Complementary colors

Colors on the opposite side of the color wheel. Using them in conjunction with one another gives high contrast

Monochromatic

Three tones, shades, or tints of the same color to provide subtle variation but provides consistency.

Analogous

Three colors side by side on the color wheel. It is best to choose one to be the dominant color and the other 2 to be the accent colors.

Triadic

Three evenly spaced colors on the color wheel. Provides contrast, less so than the Complementary color scheme but it makes the color scheme more versatile.

Tetradic

Like Triadic, but this time it is 4 evenly spaced colors instead of 3. Best to make one dominant color and use the others for accent, as with analogous, because to many colors can be difficult to manage.

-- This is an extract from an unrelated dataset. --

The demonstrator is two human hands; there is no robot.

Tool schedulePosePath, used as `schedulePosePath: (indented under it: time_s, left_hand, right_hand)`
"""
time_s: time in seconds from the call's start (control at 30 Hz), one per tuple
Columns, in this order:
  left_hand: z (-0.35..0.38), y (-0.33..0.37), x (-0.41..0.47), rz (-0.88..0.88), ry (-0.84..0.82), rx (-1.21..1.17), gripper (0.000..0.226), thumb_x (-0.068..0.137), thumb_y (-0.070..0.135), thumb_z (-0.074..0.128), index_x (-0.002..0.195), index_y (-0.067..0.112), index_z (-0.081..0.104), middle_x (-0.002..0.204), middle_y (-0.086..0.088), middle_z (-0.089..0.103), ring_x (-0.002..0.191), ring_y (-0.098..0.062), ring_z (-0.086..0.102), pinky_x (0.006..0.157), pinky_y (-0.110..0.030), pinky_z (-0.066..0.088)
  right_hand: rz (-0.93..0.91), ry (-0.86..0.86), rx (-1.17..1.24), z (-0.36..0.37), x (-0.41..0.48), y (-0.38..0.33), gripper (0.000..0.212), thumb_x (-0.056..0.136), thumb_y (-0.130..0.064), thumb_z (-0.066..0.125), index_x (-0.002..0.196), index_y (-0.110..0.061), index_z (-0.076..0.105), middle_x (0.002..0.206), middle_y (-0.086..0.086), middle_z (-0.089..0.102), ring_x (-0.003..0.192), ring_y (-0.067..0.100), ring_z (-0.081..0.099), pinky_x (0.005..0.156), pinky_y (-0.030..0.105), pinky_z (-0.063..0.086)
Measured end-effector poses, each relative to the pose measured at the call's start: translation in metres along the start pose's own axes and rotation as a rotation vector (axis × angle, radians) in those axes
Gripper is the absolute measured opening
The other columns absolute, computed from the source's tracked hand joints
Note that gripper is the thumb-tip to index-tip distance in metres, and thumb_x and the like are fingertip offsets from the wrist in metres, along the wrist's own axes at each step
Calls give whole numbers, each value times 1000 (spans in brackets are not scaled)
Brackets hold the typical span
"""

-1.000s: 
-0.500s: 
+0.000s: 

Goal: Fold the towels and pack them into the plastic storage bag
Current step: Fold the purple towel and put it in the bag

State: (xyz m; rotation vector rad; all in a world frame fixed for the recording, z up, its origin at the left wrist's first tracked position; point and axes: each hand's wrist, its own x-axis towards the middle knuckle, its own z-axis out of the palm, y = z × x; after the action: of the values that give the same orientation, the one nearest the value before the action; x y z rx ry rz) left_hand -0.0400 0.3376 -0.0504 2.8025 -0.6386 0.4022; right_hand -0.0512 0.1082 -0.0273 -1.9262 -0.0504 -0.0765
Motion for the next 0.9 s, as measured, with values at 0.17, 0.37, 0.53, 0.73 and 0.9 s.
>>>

Primary, secondary and tertiary colors

Traditionally your Primary colors are red, yellow, and blue, as the can’t be made from other colors, but for the RGB wheel it is red, green, and blue because those are the colors that when added together create pure white light. Secondary colors refer to the colors you get when you mix two primary colors in equal amounts (e.x. in the traditional red and blue making purple.). Tertiary colors are colors that are the result of mixing a primary with a secondary.

Warm colors

Warm colors are reds to yellows, while cool colors are your blues to purples.

Shades, tints and tones

Shade is created by adding black to the base color. Tint is done by adding white to the base color. Tones are adding both black and white to the base color

Hue, saturation and luminance

Hue is the color itself. Saturation is the intensity of the color Luminance is the amount of brightness of the color

My Favorite Color

My favorite color is (HEX: #0088CE). It is the official color of the Carolina Panthers. The complementary color is #CE4600. A couple of monochromatic colors would be #02A9FF and #004166. Analogous would be #0021CE and #00CEAD. Triadic colors would be #CE0088 and #88CE00.